Goals, Objectives, and Targeted Activities:
This proposal researches techniques that support efficient data mining operations on geospatial data. In addition it proposes new data mining tasks that can be applied to such data. The problems we are addressing are the following: 

(i) Density estimators to approximate geospatial data sets: We investigate two new techniques for approximating the density of geospatial data sets. These are multi-dimensional histograms with overlapping buckets of variable size and multi-dimensional kernel estimators with adaptive bandwidths [20, 17, 6, 28]. Advanced density estimator techniques allow efficient approximation of range queries on geospatial data, and enable interactive exploratory data mining. 

(ii) Adaptive sampling for data mining algorithms: We will investigate the use of adaptive sampling for batched data mining tasks for geospatial datasets. In adaptive sampling, dense regions of the space are sampled at a different frequency than sparse regions. Adaptive sampling requires an efficient density estimation technique [4, 8]. To address this issue we plan to use the new density estimation techniques we propose above. 

(iii) Similarity models for generalized time series: Spatiotemporal data describe objects that change over time. We propose new similarity models to identify objects that change their location in similar patterns [12, 10, 2], and identify regions that show similar patterns in the change of their attributes [7]. These techniques can be used for clustering objects or for answering nearest neighbor queries. 

(iv) Locally adaptive nearest neighbor classification: In [19, 16, 9, 5, 1, 25, Domeniconi Ph.D. Thesis] we show how we can use local information for improving the performance of nearest neighbor classification techniques on numerical data. 

(v) Set Indexing: In [11] we give a technique that solves approximately the set indexing problem: Given a query set q and a collection of sets S, find the sets in S that are most similar to q. 

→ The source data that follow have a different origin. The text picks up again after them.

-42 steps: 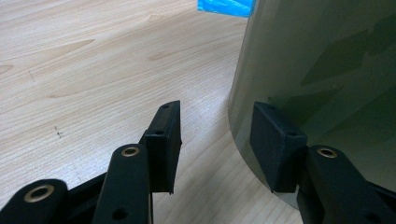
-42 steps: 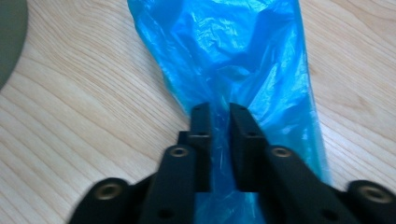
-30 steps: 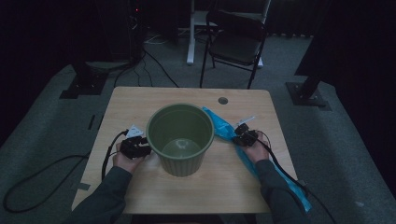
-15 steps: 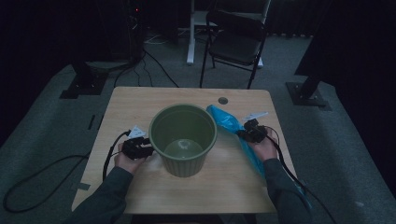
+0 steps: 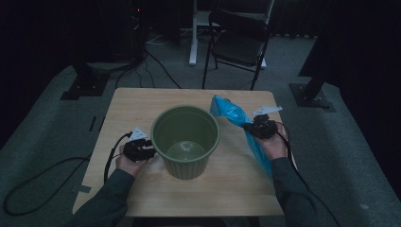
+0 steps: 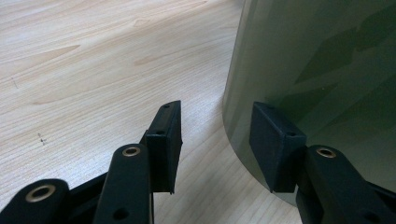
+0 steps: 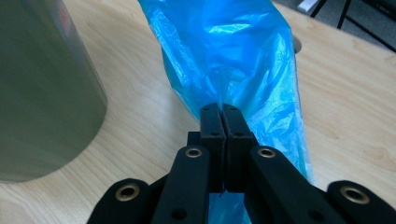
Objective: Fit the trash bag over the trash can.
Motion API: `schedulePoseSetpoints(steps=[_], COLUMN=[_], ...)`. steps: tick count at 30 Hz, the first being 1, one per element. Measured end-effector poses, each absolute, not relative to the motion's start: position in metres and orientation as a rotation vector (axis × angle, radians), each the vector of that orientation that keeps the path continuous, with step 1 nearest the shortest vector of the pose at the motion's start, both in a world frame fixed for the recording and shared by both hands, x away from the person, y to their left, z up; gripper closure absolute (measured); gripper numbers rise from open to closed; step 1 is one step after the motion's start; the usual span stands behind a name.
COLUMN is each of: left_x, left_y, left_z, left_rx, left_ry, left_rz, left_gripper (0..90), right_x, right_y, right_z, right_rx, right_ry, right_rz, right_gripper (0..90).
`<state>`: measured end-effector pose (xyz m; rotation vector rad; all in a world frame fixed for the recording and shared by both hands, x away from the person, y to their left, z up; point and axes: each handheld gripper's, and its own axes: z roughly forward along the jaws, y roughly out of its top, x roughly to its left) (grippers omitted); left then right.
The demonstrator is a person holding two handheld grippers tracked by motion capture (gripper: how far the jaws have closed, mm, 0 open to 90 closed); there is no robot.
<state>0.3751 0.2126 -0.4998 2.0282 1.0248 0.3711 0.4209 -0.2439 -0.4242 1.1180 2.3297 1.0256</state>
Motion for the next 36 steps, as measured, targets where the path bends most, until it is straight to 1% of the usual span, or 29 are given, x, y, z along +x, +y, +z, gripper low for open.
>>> schedulePoseSetpoints(steps=[4,5,16,20,36], left_x=[0.375,0.375,0.375,0.375,0.375], left_y=[0.213,0.213,0.213,0.213,0.213], left_z=[-0.500,-0.500,-0.500,-0.500,-0.500], left_rx=[2.028,2.028,2.026,2.026,2.029], left_ry=[1.025,1.025,1.026,1.026,1.025], left_rz=[0.371,0.371,0.370,0.370,0.370], left_gripper=[54.3,54.3,54.2,54.2,54.2], right_x=[0.419,0.416,0.402,0.392,0.359], right_y=[-0.245,-0.246,-0.243,-0.238,-0.219], right_z=[-0.419,-0.410,-0.382,-0.368,-0.334], right_rx=[1.110,1.096,1.015,0.950,0.715], right_ry=[2.319,2.305,2.273,2.270,2.285], right_rz=[1.041,1.063,1.139,1.169,1.252], right_gripper=[89.3,89.3,89.3,89.3,89.3])
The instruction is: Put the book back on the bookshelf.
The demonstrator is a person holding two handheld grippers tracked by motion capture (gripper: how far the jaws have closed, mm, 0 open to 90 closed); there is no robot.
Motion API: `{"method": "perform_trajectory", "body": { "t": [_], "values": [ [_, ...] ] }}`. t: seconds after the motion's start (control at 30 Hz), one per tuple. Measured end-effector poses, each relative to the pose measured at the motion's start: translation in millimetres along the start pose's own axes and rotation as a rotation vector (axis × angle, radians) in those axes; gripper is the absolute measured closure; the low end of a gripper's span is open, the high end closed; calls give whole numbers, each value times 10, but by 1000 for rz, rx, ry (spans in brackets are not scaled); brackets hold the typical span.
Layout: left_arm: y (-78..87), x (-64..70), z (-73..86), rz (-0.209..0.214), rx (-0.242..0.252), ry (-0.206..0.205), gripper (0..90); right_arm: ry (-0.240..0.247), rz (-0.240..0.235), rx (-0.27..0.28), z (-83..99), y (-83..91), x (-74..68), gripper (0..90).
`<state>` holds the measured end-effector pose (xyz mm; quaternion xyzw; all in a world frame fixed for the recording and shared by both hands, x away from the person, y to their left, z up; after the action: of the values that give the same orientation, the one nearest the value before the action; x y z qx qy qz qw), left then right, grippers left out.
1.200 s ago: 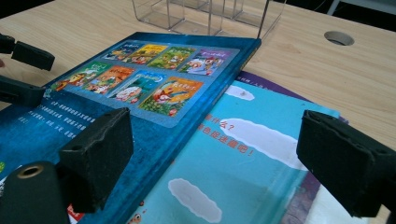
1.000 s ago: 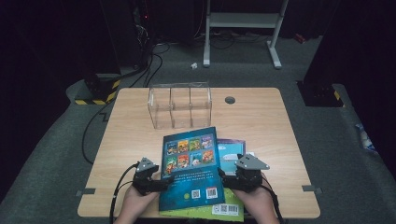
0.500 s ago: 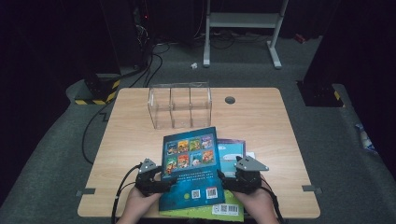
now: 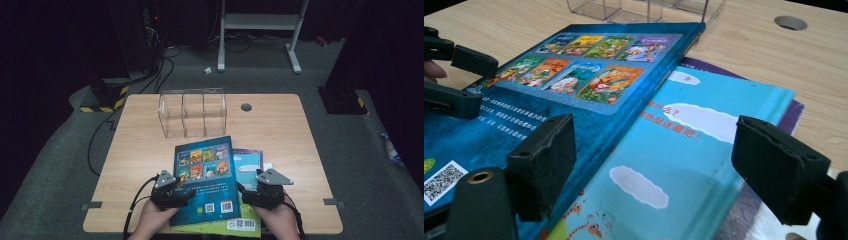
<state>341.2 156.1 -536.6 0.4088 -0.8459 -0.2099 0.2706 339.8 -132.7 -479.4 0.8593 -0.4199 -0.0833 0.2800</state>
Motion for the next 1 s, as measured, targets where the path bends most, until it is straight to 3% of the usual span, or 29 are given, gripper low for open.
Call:
{"method": "perform_trajectory", "body": {
  "t": [0.1,0.17,0.23,0.33,1.0],
  "values": [
    [1,-101,-26,-34,-20,23,174,-6,17,5,20,47,33,185],
    [10,-262,-37,-58,-42,80,147,-19,32,11,36,93,67,187],
    [-10,-311,-26,-27,-57,129,137,-19,38,12,44,111,81,188],
    [-41,-299,-15,-17,-49,154,112,-19,41,10,56,111,82,191],
    [-40,-280,2,-19,-23,119,97,4,33,-9,60,38,-3,188]
  ]
}}
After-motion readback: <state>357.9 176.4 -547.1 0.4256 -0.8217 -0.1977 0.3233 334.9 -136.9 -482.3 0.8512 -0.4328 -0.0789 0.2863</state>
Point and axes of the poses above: each handheld gripper's, and its own axes: y roughly backward along the jaws, z roughly out of its underside, x roughly to its right, the point moved 4 cm from there along -y, roughly forward along the jaws, and after that the axes turned 7 degrees about y, right-handed, at the moved point
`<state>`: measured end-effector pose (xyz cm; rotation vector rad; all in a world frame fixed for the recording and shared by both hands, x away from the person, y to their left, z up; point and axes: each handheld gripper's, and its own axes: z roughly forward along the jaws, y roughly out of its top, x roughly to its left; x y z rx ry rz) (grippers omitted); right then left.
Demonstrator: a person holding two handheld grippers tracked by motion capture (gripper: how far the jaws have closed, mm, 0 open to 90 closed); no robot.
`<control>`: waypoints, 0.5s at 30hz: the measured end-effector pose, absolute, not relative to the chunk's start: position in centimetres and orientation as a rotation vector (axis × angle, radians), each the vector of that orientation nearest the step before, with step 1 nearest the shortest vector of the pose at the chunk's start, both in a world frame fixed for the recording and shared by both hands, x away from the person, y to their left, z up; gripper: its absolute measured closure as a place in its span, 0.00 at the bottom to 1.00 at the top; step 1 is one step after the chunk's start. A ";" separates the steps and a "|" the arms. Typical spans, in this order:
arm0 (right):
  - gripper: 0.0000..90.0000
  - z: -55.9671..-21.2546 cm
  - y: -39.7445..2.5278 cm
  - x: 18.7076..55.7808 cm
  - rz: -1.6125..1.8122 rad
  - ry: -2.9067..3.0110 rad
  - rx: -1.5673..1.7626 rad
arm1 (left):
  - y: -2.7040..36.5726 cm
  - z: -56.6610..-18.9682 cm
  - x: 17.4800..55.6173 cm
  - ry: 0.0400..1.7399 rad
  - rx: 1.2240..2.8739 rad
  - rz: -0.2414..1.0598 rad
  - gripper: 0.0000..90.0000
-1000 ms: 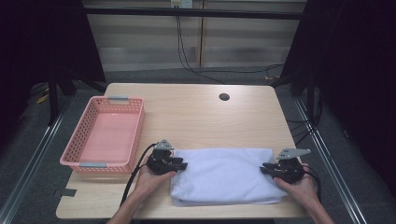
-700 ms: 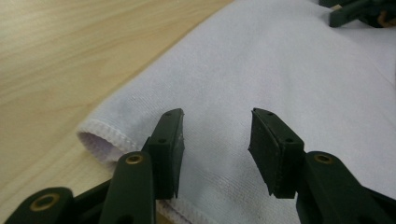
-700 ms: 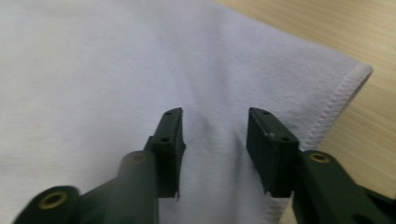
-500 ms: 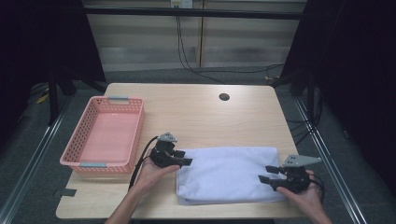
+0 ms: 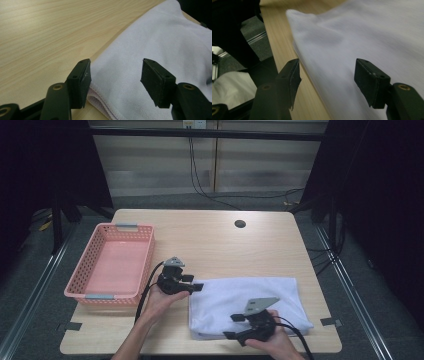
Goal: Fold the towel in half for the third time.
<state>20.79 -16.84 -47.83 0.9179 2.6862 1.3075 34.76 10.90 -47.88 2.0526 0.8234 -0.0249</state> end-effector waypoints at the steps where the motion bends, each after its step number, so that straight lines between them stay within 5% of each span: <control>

(vi) Stream Computing: In [3, 4] we initiate a study on how to efficiently do range query approximation and how to induce SVM classifiers on stream data.

 (vii) Applications of similarity models for trajectories: In [21] we give new indexing techniques for finding similar trajectories. We apply such techniques for matching body movements in [22]. In [24] we give algorithms for clustering gene expression time sequences. 

(viii) Text indexing: In [26] we discuss the effects of using phrases in combination to dimensionality reduction techniques. In [29] we compare the effectiveness of different dimensionality reduction techniques for text retrieval.

 (ix) Association rules mining: In [27] we give a theoretical foundtion on the complexity of the problem of finding all maximal frequent sets.

 

Area  Background:
This project researches basic techniques that support efficient data mining operations in geospatial data, either in a static environment or in a time evolving environment (also termed a spatiotemporal environment). Typically, geospatial data contain geometric or topological information, in addition to other kinds of attributes, such as environmental factors or data related to natural resource exploration. Examples of time evolving geospatial data include data that describe the evolution of natural phenomena, earth science data that describe spatiotemporal phenomena in the atmosphere,  two- or three-dimensional sequences of images of geographical regions, or data that describe the location of individuals in the geographic space as a function of time.  We consider two possible modes of user interaction. In the first, exploratory data mining, the user takes an exploratory part in the discovery process by (i) defining and testing hypotheses, (ii) asking queries on the data and (iii) striving to understand the structure of the data.  Examples of such tasks are answering range queries, or finding the nearest neighbor (or nearest neighbors) to a given object. In the second, batched data mining the user defines the goal that the data mining technique has to achieve. Such data mining tasks include clustering, classification, outlier detection, feature similarity, spatial association rules, trend detection. Speeding up the execution of such tasks, and scaling the algorithms to run for large data sets, is one of the most important problems in data mining research.